▸ **Assigned task**
State the number of lines in the following material that contain the string "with", and nothing else.

╭─ The data

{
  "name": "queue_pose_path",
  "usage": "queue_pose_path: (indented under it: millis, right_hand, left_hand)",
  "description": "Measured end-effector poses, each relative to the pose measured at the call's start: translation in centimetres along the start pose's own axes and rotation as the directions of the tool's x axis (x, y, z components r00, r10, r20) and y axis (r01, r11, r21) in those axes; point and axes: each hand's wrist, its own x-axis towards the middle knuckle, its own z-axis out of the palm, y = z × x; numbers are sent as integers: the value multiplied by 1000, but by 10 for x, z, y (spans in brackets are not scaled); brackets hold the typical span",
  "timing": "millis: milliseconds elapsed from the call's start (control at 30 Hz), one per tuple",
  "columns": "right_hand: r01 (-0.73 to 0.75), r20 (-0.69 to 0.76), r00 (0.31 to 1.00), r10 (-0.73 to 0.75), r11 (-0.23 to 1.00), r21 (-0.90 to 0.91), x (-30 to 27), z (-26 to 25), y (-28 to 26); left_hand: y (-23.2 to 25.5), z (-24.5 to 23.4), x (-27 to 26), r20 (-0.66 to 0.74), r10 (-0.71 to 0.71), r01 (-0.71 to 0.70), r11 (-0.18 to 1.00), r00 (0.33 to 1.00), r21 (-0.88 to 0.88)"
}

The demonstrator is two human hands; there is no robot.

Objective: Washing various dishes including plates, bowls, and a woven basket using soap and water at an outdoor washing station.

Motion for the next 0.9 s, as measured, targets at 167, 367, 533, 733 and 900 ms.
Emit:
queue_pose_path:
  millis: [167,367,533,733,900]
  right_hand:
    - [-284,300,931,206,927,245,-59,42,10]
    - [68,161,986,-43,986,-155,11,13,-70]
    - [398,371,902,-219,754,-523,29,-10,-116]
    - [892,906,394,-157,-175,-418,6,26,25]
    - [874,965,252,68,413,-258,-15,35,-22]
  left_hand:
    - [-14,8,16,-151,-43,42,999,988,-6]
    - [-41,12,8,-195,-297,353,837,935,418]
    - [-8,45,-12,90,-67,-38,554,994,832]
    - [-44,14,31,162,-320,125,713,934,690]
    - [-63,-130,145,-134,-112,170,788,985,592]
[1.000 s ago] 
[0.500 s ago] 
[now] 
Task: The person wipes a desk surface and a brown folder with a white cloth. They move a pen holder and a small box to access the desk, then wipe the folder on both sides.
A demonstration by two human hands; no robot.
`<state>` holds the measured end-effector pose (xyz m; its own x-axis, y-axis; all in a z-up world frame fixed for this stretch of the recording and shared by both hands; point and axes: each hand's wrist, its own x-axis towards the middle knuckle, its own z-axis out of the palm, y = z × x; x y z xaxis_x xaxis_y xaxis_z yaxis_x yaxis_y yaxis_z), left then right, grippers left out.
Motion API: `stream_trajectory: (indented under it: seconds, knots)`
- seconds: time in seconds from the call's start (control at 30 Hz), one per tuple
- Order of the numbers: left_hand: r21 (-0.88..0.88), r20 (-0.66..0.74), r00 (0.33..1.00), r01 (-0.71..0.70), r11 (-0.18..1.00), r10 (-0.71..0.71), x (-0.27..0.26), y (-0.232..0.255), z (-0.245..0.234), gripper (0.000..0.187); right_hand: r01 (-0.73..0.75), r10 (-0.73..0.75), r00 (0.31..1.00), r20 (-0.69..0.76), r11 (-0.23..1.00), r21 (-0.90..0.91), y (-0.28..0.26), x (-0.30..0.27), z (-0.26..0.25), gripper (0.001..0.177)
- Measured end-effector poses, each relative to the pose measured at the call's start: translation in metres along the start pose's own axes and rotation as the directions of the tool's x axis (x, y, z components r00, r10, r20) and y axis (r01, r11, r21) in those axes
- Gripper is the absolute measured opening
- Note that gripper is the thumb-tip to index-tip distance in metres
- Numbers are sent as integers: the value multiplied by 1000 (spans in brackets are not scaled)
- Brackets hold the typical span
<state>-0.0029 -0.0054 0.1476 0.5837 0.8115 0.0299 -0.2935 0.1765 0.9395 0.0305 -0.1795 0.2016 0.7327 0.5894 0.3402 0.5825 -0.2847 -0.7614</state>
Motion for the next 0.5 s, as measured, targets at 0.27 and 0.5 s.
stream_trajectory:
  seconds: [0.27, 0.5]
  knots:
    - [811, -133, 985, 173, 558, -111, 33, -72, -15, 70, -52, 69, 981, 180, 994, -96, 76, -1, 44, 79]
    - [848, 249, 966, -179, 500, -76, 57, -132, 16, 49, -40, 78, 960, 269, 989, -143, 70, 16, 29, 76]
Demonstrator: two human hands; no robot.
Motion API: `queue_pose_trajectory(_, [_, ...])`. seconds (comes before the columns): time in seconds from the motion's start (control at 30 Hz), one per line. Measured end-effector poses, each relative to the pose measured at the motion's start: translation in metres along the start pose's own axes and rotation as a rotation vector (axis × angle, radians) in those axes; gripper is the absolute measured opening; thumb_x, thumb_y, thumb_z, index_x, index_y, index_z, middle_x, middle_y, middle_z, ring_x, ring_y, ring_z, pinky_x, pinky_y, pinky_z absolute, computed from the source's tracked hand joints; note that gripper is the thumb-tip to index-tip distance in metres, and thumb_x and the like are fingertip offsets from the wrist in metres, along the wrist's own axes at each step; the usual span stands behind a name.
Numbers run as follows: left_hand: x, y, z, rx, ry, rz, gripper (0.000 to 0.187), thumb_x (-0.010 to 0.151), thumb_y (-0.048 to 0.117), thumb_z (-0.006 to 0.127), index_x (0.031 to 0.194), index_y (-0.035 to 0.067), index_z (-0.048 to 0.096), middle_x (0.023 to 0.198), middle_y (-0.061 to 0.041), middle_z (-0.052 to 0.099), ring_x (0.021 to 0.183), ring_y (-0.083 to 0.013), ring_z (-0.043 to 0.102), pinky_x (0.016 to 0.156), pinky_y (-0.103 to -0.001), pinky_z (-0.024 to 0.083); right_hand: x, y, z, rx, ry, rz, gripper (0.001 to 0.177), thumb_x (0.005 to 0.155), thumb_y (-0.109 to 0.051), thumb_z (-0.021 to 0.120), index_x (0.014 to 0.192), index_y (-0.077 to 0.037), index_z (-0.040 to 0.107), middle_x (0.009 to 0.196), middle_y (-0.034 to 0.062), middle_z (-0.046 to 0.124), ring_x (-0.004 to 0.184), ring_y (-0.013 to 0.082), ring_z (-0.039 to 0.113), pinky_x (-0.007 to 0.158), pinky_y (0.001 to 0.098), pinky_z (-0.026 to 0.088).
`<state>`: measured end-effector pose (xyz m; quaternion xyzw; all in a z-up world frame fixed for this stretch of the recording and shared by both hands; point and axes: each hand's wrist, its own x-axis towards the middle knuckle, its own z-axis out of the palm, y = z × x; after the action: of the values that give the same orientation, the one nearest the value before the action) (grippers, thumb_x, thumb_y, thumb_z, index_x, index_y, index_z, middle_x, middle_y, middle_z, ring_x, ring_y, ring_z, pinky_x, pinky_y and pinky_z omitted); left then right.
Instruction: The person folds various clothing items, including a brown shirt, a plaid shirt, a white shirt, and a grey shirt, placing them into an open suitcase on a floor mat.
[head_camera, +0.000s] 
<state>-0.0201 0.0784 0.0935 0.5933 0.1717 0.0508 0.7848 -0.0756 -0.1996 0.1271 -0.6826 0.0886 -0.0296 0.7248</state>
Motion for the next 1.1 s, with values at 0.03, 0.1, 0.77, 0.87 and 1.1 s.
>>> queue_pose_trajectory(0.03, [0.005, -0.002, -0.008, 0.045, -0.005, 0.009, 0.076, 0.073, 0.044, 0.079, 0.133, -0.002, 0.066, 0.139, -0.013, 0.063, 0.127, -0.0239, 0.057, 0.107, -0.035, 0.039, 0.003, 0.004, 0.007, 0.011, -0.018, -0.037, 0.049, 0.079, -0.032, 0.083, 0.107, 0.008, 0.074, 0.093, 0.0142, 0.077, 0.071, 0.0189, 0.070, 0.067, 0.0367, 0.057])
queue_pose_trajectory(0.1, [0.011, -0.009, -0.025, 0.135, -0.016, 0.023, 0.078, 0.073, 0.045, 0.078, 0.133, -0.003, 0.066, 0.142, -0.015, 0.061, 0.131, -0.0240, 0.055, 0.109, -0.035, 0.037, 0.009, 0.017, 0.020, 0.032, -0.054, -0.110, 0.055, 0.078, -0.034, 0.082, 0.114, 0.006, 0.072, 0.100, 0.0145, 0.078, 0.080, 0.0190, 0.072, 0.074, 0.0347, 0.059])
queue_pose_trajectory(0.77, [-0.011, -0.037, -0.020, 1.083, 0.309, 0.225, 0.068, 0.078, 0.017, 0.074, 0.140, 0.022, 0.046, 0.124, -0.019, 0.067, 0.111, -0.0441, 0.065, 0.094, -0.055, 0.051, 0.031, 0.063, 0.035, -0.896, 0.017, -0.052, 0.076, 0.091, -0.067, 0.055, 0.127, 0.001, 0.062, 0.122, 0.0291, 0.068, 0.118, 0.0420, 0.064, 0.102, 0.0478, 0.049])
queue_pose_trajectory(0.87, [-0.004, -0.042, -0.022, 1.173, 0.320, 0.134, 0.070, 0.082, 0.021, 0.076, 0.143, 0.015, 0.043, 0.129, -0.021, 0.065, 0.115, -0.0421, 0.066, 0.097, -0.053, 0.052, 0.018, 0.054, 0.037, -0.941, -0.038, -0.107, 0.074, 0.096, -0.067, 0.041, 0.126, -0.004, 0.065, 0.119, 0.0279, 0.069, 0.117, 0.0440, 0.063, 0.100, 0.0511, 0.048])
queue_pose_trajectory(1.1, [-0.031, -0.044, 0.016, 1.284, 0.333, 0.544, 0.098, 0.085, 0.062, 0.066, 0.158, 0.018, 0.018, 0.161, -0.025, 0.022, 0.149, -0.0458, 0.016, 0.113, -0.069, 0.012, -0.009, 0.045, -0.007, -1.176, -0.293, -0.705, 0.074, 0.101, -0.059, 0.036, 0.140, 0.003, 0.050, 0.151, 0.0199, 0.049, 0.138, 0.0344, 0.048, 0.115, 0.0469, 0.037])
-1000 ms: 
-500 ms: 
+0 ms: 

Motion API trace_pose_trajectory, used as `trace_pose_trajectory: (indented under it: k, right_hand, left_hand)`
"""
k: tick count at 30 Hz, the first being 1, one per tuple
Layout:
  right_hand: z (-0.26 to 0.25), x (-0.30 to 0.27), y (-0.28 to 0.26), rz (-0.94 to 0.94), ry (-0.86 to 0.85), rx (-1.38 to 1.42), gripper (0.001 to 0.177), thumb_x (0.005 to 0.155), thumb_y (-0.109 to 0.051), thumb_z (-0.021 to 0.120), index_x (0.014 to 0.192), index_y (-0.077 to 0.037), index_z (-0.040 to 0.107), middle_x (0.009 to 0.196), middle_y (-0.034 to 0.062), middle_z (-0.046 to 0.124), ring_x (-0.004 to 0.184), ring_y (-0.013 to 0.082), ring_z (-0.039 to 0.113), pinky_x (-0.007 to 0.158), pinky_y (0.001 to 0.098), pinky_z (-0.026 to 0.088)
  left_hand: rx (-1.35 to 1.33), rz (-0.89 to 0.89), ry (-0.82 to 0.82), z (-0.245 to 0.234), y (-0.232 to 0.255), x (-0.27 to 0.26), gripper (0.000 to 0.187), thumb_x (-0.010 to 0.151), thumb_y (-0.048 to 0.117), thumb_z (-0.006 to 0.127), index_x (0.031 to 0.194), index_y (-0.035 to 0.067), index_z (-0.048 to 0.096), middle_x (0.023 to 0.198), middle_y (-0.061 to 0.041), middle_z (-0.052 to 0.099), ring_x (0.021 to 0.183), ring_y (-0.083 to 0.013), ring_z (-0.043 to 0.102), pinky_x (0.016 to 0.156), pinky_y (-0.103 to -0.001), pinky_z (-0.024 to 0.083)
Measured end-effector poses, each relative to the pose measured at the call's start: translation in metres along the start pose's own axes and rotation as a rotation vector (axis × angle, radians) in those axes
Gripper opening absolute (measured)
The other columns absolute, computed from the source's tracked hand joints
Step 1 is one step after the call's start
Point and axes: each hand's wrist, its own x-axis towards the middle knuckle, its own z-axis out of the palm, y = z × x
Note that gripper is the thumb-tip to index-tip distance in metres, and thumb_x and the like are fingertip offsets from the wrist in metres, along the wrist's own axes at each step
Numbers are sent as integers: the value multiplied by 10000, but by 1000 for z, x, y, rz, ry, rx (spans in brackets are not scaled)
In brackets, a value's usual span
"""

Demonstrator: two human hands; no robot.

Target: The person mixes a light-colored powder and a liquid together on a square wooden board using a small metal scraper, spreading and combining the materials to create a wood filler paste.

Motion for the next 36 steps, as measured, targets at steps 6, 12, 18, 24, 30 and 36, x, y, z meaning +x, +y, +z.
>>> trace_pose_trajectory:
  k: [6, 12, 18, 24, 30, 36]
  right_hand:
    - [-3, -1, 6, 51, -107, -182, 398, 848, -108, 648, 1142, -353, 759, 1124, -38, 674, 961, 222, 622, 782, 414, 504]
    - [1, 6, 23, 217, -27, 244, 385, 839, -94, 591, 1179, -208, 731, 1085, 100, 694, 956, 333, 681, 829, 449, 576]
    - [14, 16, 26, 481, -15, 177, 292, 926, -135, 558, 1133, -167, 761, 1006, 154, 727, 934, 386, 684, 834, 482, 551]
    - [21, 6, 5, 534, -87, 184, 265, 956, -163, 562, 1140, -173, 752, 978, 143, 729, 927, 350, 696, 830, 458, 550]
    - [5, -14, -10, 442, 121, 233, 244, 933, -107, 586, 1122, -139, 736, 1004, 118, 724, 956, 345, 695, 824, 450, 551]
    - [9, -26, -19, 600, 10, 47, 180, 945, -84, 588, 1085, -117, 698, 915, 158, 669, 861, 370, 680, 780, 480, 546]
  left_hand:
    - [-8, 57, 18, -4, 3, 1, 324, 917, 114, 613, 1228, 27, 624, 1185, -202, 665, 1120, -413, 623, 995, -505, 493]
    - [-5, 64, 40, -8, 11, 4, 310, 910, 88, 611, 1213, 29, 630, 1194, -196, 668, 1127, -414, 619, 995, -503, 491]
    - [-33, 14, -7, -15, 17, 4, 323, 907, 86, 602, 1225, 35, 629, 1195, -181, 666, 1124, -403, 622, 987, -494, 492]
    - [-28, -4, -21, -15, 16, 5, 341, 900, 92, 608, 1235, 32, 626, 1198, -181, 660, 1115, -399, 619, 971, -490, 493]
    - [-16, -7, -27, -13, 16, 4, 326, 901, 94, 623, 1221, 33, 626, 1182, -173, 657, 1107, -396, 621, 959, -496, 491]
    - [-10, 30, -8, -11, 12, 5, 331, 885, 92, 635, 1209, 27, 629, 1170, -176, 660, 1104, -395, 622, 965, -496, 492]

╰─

▸ **Exercise solution**
2